### Problem statement:
In the data below, find each line that contains the word "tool" and copy it.

### Data under study:
========

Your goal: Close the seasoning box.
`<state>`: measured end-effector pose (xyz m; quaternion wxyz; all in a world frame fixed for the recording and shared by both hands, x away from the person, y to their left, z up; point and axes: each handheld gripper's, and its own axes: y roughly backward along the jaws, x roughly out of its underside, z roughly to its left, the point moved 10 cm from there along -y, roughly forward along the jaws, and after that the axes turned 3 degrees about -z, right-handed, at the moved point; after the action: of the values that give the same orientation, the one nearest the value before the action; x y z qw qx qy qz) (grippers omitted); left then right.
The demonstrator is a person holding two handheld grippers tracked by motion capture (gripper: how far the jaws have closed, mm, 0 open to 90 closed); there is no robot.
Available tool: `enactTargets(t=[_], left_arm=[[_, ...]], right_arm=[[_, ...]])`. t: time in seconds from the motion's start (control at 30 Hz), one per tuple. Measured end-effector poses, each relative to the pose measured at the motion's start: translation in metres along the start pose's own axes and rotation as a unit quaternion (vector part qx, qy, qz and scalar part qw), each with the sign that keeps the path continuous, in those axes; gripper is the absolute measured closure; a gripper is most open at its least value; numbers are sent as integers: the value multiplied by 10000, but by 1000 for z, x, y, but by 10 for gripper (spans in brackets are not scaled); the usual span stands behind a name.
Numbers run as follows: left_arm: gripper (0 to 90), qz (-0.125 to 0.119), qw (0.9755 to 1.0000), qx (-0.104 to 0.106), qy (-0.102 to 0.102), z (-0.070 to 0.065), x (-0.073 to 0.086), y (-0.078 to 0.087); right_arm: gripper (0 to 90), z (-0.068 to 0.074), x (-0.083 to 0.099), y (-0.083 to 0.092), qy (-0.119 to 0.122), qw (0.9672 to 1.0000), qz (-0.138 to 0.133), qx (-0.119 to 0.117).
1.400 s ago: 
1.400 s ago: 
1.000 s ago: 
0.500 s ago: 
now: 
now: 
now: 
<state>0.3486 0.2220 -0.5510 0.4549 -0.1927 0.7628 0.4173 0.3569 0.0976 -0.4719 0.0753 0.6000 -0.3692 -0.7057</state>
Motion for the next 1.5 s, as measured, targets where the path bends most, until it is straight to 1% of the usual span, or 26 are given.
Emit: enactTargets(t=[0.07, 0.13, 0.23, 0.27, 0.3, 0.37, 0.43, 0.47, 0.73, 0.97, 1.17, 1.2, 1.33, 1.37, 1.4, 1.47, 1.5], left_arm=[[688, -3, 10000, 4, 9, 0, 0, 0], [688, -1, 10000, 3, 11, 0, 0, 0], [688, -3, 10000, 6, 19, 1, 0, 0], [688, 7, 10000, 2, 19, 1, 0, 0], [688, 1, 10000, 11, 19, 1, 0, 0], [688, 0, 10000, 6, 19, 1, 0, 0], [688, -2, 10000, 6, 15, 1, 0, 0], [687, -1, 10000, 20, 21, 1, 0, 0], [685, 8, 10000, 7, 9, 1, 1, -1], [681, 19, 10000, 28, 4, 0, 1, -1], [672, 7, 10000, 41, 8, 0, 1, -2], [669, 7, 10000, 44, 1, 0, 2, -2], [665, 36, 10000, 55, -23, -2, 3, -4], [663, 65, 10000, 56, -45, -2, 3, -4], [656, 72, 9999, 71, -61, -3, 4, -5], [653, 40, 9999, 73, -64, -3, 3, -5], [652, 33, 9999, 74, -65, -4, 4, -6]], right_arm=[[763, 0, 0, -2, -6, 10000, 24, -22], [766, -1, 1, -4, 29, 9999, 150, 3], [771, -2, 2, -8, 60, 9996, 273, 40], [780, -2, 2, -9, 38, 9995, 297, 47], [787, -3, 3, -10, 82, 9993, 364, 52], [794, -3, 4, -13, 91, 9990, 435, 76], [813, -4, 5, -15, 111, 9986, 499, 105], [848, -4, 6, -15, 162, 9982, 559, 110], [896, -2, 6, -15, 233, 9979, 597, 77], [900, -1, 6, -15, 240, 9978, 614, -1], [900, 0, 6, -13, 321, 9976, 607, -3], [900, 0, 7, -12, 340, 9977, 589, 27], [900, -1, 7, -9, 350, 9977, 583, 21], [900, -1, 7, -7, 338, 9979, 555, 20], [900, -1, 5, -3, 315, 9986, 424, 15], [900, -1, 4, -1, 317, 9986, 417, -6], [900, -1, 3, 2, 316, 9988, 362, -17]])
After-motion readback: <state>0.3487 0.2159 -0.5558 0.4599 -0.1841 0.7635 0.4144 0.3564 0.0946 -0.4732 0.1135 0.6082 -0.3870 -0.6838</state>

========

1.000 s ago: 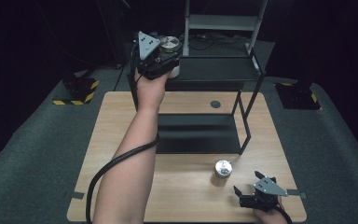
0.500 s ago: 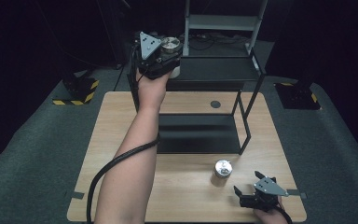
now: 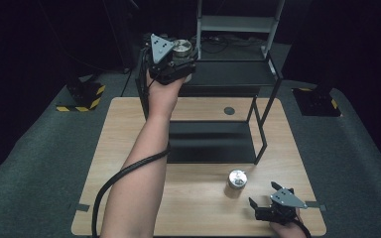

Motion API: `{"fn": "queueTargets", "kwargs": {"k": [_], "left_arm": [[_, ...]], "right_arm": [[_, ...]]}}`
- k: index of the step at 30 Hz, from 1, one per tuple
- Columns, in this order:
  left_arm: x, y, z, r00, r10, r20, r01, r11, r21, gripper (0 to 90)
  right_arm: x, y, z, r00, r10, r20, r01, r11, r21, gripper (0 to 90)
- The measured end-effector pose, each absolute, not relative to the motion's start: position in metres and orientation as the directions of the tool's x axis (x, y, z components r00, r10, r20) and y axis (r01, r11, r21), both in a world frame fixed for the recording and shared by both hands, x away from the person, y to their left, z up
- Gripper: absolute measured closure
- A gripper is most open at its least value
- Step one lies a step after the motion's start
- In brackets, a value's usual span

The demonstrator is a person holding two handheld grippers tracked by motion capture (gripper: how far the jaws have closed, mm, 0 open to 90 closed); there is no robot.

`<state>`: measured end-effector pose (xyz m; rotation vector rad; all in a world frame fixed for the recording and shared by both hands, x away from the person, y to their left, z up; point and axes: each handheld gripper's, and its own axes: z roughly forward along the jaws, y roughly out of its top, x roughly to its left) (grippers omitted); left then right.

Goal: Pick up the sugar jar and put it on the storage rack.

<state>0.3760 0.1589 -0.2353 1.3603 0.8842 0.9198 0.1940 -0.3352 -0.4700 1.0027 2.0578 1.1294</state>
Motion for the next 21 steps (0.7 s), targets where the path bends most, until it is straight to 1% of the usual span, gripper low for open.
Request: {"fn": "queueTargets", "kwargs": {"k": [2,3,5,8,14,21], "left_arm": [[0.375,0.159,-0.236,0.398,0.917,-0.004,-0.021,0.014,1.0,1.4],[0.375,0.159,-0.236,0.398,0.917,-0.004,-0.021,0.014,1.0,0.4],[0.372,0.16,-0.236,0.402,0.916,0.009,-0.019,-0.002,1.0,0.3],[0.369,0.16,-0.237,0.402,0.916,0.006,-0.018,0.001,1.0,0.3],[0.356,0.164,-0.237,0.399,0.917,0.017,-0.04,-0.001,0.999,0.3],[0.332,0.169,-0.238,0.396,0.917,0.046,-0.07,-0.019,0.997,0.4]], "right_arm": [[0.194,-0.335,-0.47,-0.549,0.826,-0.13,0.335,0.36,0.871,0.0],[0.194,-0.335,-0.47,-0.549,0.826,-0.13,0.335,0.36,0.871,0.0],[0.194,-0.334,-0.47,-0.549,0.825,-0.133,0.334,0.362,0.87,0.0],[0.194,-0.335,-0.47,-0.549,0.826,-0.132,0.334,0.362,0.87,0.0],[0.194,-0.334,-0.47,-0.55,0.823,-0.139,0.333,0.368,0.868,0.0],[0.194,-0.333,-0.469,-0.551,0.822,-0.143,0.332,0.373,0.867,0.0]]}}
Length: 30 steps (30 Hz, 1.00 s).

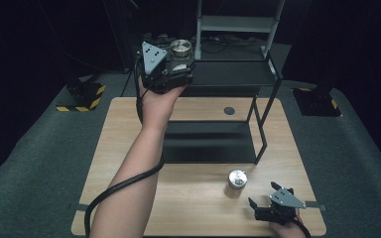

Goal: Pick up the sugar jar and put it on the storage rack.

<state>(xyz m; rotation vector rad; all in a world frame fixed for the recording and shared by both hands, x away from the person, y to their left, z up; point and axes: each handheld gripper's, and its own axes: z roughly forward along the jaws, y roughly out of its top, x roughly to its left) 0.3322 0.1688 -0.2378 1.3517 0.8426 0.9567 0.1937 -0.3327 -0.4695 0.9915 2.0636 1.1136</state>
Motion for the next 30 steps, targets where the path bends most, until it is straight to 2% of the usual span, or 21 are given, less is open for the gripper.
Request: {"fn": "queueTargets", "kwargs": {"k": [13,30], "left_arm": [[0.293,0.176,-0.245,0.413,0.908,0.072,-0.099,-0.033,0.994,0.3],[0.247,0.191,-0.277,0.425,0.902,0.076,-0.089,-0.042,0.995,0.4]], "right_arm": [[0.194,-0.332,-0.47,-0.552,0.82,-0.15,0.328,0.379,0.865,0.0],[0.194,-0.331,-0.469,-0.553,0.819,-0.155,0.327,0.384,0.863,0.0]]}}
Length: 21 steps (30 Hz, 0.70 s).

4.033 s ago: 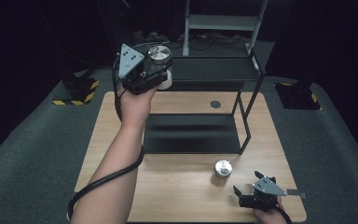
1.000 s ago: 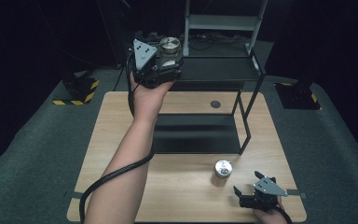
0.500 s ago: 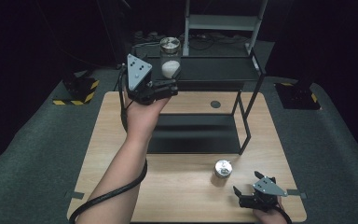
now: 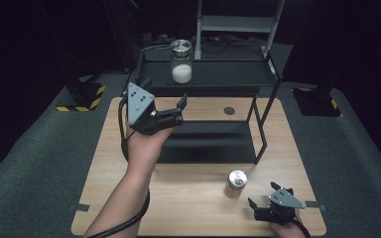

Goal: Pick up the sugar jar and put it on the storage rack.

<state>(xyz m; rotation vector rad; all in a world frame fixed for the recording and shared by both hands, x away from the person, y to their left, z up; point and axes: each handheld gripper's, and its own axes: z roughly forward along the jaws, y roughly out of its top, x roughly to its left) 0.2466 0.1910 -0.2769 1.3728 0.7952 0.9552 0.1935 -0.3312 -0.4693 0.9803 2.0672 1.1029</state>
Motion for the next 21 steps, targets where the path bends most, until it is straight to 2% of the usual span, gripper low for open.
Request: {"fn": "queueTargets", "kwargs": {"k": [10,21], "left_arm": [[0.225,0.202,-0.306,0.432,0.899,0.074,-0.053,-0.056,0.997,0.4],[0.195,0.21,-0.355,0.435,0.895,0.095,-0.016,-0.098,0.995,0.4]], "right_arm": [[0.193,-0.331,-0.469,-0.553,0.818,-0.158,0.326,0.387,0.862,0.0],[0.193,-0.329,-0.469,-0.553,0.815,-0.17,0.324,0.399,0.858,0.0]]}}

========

### Result of this task:
Available tool: `enactTargets(t=[_], left_arm=[[_, ...]], right_arm=[[_, ...]])`. t: time in seconds from the motion's start (control at 30 Hz), one per tuple. Measured end-effector poses, each relative to the pose measured at the motion's start: translation in metres along the start pose's own axes and rotation as a unit quaternion (vector part qx, qy, qz and scalar part qw), each with the sign that keeps the path continuous, in those axes; gripper is the absolute measured closure; a gripper is most open at its least value; numbers are sent as integers: the value multiplied by 10000, but by 1000 for z, x, y, but by 10 for gripper (spans in brackets are not scaled); the usual span stands behind a name.
- The measured end-effector pose, each absolute, not relative to the motion's start: position in metres and orientation as the directions of the tool's x axis (x, y, z components r00, r10, r20) and y axis (r01, r11, r21), both in a world frame fixed for the recording and shared by both hands, x away from the person, y to their left, z up

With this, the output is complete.